Governments across the West pursued some small precautionary measures, but overall made very little preparations. This led them to actively downplay warnings of a pandemic.

The public as a whole also failed to take the risk seriously, because in their imagination this was “Chinese” and cultural supremacy created complacency.

Nobody wore masks, social distancing was not taken seriously until it was literally enforced and even then, its adherence has been questionable.

This painted a stark contrast to countries within East Asia, who despite close proximity to China at large have not suffered at large a catastrophe, because their own cultures and societies do not take such risks for granted as they do not have a rendition of “privilege”.

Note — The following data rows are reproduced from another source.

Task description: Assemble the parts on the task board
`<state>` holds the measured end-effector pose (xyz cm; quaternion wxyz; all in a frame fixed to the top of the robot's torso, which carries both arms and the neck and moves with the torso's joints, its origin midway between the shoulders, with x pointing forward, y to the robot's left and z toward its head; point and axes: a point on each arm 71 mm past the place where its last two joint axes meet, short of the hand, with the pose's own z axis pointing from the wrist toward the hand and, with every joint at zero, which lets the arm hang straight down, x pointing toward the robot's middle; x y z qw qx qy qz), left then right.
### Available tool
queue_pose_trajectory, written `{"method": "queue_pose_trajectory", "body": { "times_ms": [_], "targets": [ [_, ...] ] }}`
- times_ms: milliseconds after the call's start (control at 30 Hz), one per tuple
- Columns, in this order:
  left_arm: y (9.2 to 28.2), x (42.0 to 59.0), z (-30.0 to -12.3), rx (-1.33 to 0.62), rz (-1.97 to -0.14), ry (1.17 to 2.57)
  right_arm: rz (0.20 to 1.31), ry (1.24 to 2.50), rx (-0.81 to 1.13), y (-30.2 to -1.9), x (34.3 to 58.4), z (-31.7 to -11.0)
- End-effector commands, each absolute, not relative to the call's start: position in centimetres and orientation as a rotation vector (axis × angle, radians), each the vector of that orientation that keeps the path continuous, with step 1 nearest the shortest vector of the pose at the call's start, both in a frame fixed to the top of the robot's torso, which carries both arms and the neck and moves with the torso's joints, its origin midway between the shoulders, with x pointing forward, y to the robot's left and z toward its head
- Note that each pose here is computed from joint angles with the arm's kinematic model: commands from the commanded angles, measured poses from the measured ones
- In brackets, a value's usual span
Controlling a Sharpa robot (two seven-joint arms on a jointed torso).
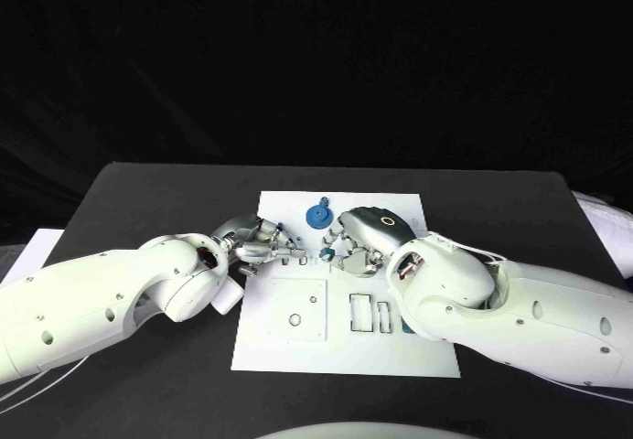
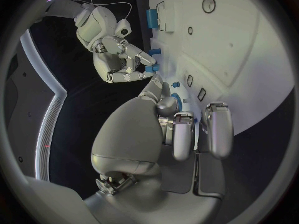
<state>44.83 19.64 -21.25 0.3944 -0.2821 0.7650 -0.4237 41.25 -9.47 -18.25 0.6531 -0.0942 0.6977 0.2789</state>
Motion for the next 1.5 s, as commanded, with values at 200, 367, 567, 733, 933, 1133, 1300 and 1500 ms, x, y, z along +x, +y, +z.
{"method": "queue_pose_trajectory", "body": {
  "times_ms": [200, 367, 567, 733, 933, 1133, 1300, 1500],
  "targets": [
    [20.4, 44.8, -20.8, -0.792, -1.127, 1.872, 0.507, 1.664, -0.275, -7.9, 42.4, -19.9],
    [20.8, 44.7, -20.6, -0.822, -1.152, 1.847, 0.452, 1.711, -0.299, -7.2, 42.7, -20.7],
    [21.0, 44.6, -20.5, -0.834, -1.167, 1.836, 0.424, 1.714, -0.31, -6.9, 43.0, -21.0],
    [21.0, 44.5, -20.4, -0.836, -1.174, 1.832, 0.413, 1.694, -0.314, -6.6, 43.1, -21.0],
    [21.1, 44.5, -20.4, -0.836, -1.178, 1.831, 0.406, 1.683, -0.321, -6.5, 43.1, -20.9],
    [21.1, 44.5, -20.4, -0.835, -1.18, 1.831, 0.395, 1.703, -0.338, -6.4, 43.0, -21.0],
    [21.0, 44.5, -20.4, -0.832, -1.184, 1.832, 0.388, 1.714, -0.344, -6.2, 43.1, -21.2],
    [20.9, 44.5, -20.4, -0.831, -1.186, 1.834, 0.385, 1.717, -0.348, -6.1, 43.1, -21.3]
  ]
}}
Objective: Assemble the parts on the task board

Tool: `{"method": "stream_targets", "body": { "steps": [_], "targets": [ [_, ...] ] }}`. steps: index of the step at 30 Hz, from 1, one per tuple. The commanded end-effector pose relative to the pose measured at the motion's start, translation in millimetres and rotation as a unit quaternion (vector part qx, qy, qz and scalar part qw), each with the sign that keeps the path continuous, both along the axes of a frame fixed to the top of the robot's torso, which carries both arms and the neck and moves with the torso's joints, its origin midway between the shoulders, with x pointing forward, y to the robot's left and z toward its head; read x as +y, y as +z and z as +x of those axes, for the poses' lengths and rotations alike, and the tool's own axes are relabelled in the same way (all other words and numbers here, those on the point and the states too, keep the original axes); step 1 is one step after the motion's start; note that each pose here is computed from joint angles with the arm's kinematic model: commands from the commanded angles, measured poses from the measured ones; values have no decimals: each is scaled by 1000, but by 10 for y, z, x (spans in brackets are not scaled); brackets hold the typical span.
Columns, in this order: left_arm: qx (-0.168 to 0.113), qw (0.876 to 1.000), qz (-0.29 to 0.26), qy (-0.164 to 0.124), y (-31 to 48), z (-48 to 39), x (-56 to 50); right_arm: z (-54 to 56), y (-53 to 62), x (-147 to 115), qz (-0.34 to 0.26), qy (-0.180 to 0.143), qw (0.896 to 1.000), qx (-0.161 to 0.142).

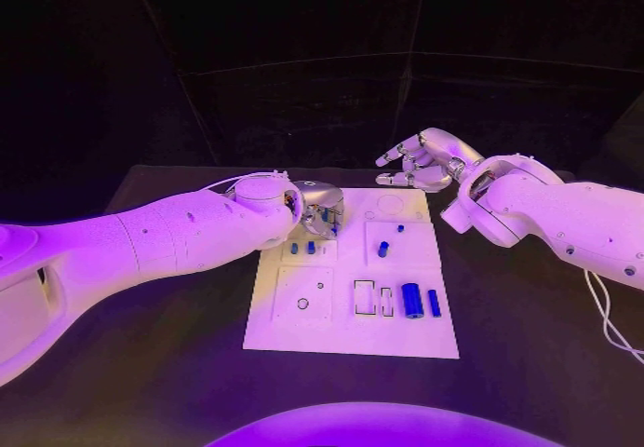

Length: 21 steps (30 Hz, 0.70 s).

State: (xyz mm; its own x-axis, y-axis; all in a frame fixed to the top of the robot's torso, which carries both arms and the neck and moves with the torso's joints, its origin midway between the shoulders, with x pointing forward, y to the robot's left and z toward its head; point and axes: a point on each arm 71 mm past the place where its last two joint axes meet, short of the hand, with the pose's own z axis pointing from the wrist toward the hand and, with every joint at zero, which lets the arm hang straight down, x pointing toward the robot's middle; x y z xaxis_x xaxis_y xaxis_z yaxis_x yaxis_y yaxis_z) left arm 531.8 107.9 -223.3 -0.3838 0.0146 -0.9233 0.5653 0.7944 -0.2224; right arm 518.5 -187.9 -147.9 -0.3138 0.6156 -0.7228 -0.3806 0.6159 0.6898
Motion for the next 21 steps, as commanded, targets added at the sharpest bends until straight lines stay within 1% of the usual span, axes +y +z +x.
{"method": "stream_targets", "body": {
  "steps": [1,10,15,17,20,21],
  "targets": [
    [-12,1000,-16,4,15,4,6,-1,20,7,2,2,1000,-6],
    [-21,999,-25,8,32,11,36,0,20,3,2,1,1000,-5],
    [-24,999,-40,6,55,-17,55,1,20,3,2,1,1000,-6],
    [-22,998,-50,7,74,-46,75,2,19,0,2,1,1000,-6],
    [-22,997,-67,10,150,-61,98,3,19,-5,2,1,1000,-6],
    [-22,997,-70,11,165,-65,106,3,19,-6,2,1,1000,-6]
  ]
}}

The failure of western leaders to take the situation seriously (with the notable examples of Boris Johnson and Donald Trump) led to them being caught off guard with no effort placed into contingency plans, which quickly snowballed into enormous outbreaks.

Yet that very same cultural complacency has now transformed into a national cognitive dissonance whereby the innate attitude towards disease outbreaks emerges as a negation of political accountability.

Rather than examining their own failures, governments instead deflect and blame Beijing in both ideological and cultural terms as an “oriental” other who does not live up to the West’s conceptualization of “civilization”.

Months of inaction are played down and all the focus is placed on the “orientalised” other.

In this case, it is wrong, misleading and dishonest for given countries to now scapegoat their own obvious and well cited administrative failures onto China, aspiring to turn the country into a punch bag to both avoid accountability and to extend their own strategic objectives in the process.

The attempt to humiliate and “civilize” China has been seen before, with painful historical experiences such as the opium wars and boxer rebellion still living in public consciousness.

However, there is also a determination that these legacies will not be repeated.

The West must instead come to terms with their own failures over the COVID-19, because the attempt to export their own rendition of justice to China will not be accepted.

 

Tom Fowdy is a British political and international relations analyst and a graduate of Durham and Oxford universities. He writes on topics pertaining to China, the DPRK, Britain, and the US.